The first step in making the basket itself is weaving the palm fibers together by hand. After braiding together a large bunch of cut and pressed palm frond strips — each no bigger than a wisp of tall grass — into long, rolled bands about two inches wide, these woven bands are dried in the sun, then soaked in water for two hours, and finally brushed clean, trimmed, and finished (Fig. 15). Next, thin cords of braided twine, also from the palm leaf, are threaded through thick metal needles, several inches long, and sewn around the inner edge of the woven band as it is coiled upward into the shape of a basket (Figs. 15-17).

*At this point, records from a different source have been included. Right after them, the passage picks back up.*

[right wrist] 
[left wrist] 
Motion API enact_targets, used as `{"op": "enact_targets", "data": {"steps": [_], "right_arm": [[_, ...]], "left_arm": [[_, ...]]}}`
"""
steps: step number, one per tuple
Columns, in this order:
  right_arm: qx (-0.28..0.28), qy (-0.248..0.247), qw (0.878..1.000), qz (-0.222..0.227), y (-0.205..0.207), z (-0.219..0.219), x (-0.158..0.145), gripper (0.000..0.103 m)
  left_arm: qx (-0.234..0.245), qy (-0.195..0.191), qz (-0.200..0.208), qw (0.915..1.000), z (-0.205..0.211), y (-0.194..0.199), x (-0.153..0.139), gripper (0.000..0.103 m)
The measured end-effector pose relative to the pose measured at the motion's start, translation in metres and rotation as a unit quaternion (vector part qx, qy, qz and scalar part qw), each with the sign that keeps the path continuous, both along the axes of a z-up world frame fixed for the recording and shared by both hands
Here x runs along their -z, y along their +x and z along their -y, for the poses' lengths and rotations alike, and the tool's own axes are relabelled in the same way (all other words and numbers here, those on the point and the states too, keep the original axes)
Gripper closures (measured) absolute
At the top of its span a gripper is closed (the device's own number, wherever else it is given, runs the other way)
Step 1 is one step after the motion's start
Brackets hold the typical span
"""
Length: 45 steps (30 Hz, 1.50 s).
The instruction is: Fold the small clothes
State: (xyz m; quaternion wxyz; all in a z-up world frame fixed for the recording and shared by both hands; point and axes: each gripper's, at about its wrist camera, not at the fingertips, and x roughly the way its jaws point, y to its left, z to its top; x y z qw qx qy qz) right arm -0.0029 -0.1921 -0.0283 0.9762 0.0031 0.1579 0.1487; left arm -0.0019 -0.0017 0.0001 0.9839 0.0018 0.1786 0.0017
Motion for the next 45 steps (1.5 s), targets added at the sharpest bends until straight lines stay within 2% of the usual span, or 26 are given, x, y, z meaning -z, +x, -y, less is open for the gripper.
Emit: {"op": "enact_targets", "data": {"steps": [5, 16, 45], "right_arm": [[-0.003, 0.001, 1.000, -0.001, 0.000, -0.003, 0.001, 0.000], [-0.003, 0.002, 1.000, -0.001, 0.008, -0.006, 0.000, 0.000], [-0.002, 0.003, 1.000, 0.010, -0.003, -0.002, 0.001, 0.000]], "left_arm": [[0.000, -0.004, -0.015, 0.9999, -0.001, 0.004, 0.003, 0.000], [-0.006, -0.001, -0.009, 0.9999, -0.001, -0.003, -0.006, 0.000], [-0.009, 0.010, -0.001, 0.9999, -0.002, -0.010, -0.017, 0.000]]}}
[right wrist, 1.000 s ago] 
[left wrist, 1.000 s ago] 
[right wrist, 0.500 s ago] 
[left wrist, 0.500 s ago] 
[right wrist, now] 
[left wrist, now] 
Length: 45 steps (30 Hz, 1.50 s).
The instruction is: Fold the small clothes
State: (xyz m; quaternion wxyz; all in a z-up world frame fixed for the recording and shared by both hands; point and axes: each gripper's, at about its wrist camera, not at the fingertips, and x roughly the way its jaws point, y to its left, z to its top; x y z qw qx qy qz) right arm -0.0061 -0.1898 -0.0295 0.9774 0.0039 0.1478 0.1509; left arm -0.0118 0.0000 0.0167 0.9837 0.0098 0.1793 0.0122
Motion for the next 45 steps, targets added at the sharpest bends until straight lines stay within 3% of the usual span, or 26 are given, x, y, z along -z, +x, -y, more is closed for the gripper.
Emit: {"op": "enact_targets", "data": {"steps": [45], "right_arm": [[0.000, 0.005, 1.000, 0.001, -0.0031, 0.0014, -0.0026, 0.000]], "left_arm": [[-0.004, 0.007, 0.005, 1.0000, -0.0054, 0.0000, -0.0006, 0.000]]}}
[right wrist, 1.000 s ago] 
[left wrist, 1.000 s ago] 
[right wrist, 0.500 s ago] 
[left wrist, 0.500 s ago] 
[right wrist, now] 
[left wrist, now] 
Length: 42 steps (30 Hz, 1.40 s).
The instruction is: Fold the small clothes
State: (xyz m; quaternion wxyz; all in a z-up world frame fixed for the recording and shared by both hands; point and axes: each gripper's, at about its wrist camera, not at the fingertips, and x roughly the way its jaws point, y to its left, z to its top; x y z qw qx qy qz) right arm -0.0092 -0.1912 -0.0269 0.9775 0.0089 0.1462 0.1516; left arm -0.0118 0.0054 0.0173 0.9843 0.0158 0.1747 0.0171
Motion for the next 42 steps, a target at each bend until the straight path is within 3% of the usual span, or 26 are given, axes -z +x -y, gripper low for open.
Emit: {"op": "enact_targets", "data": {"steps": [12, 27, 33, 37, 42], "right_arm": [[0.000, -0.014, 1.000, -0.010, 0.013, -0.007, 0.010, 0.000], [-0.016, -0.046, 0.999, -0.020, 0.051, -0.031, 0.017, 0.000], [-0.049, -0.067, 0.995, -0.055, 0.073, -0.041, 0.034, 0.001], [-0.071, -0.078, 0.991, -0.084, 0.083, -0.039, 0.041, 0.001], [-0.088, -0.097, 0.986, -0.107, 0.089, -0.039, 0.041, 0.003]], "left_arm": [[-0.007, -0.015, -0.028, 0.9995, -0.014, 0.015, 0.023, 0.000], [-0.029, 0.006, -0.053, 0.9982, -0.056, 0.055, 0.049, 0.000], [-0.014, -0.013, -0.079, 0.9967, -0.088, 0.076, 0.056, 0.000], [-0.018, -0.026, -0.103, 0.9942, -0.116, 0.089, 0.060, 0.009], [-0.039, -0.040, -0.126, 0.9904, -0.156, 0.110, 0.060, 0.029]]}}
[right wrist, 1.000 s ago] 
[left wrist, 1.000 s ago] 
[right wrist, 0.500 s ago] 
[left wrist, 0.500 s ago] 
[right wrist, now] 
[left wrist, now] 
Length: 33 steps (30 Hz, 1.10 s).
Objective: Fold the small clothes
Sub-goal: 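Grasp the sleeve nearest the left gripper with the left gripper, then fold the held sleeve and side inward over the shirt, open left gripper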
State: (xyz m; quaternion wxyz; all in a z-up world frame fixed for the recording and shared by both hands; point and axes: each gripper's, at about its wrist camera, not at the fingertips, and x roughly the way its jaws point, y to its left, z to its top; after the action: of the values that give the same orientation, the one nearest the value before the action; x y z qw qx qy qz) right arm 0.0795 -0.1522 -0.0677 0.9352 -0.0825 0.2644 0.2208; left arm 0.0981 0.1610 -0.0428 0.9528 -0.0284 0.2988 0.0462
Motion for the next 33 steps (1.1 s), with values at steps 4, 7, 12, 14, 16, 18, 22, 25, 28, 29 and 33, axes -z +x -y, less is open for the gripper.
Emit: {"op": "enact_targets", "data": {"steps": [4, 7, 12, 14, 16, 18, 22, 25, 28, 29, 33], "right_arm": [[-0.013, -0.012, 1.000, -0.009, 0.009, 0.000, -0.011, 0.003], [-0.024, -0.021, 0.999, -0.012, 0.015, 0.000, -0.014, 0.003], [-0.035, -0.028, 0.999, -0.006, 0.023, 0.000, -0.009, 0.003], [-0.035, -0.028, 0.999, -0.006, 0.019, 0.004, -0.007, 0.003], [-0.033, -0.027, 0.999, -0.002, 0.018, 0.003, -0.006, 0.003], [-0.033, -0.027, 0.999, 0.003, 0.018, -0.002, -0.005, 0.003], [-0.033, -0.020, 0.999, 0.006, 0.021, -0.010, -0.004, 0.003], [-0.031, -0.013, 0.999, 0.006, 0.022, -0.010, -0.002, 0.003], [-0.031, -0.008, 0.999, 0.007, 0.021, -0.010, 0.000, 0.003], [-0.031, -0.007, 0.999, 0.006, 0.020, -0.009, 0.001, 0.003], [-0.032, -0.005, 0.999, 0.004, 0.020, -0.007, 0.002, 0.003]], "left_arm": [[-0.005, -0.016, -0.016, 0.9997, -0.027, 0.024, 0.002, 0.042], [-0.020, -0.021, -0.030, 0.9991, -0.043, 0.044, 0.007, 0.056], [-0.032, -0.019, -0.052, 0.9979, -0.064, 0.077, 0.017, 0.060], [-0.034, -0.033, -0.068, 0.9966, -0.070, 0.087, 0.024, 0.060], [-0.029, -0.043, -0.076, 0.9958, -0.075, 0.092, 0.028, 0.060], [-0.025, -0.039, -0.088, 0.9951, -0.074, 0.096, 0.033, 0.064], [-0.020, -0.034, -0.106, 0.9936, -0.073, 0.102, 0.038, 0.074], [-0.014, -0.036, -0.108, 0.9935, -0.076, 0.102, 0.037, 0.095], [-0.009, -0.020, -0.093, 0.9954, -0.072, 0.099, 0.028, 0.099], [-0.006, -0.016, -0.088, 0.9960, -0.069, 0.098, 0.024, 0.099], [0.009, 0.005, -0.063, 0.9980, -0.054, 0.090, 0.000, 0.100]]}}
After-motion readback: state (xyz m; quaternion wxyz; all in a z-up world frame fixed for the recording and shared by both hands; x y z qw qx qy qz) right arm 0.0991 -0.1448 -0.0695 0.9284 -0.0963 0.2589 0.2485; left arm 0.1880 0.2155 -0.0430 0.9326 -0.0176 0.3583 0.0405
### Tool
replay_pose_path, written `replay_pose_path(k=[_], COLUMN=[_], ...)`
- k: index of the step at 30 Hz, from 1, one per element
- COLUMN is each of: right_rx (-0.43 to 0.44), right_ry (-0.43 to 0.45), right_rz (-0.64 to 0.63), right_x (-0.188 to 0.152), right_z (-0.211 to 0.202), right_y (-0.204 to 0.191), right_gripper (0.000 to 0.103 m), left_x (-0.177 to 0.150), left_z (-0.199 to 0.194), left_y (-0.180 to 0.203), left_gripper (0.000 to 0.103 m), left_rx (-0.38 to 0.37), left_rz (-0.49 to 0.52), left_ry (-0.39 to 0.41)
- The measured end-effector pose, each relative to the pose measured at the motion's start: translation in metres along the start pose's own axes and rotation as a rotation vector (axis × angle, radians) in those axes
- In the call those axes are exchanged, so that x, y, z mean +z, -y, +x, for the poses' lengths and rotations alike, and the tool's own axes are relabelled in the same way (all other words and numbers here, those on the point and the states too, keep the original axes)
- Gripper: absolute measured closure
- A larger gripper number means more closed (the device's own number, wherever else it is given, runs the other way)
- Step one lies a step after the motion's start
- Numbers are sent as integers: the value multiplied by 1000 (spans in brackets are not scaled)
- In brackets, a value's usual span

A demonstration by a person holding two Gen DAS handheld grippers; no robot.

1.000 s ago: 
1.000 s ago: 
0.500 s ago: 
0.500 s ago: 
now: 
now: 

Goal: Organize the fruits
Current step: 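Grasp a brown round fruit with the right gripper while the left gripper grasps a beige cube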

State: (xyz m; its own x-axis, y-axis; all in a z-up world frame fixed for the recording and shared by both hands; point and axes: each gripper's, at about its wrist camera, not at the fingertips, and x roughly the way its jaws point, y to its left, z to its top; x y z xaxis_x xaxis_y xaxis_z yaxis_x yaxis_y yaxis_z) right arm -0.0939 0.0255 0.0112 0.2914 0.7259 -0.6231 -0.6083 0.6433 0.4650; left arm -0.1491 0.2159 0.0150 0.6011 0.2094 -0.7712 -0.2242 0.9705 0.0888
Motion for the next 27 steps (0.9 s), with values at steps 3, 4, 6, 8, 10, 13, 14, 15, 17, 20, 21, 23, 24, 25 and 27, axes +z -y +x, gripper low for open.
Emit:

Even in photographs like those taken at Abydos more than a century ago, the high quality of the baskets crafted in the Abydos region is in clear contrast to the cheaper counterparts found, for example, at markets in Cairo (Fig. 18). It is also interesting to note stylistic parallels between the craftsmanship of modern basket makers from the Abydos region and examples of palm-leaf basketry from ancient Egypt, such as those excavated at Deir el-Bahri by the Metropolitan Museum of Art in 1931, or other examples found in T.E. Peet’s excavations locally (Figs. 19-23). Countless generations of cultural change notwithstanding, perhaps the old adage “if it ain’t broke…” applies nicely here. After all, during any given season, hundreds of these baskets are still central to the collection, transport, sorting, processing, registration, and organization of artifacts at Abydos, including the all-important task of sorting diagnostic pottery sherds, so fundamental to our understanding of the society, culture, and everyday life of ancient Egyptians (Figs. 24-30). In other words, the maqatif are, literally and figuratively, receptacles for gathering the harvest of excavation. Finally, and not least interestingly, the long-standing relationship between archaeologists at Abydos and the basket makers of al-Hagz and the surrounding area wonderfully illustrates the deeply shared historical roots and socio-economic interdependence of modern agricultural and archaeological fieldwork in Upper Egypt.**
*The basket makers at this shop requested not to be identified on the Internet or social media.
**The broader themes of this post are the subject of the author’s forthcoming dissertation at the University of Pennsylvania; see, for example, Wendy Doyon, “The History of Archaeology through the Eyes of Egyptians” in Unmasking Ideology in Imperial and Colonial Archaeology, edited by Bonnie Effros and Guolong Lai, pp.173-200, Cotsen Institute of Archaeology Press, 2018.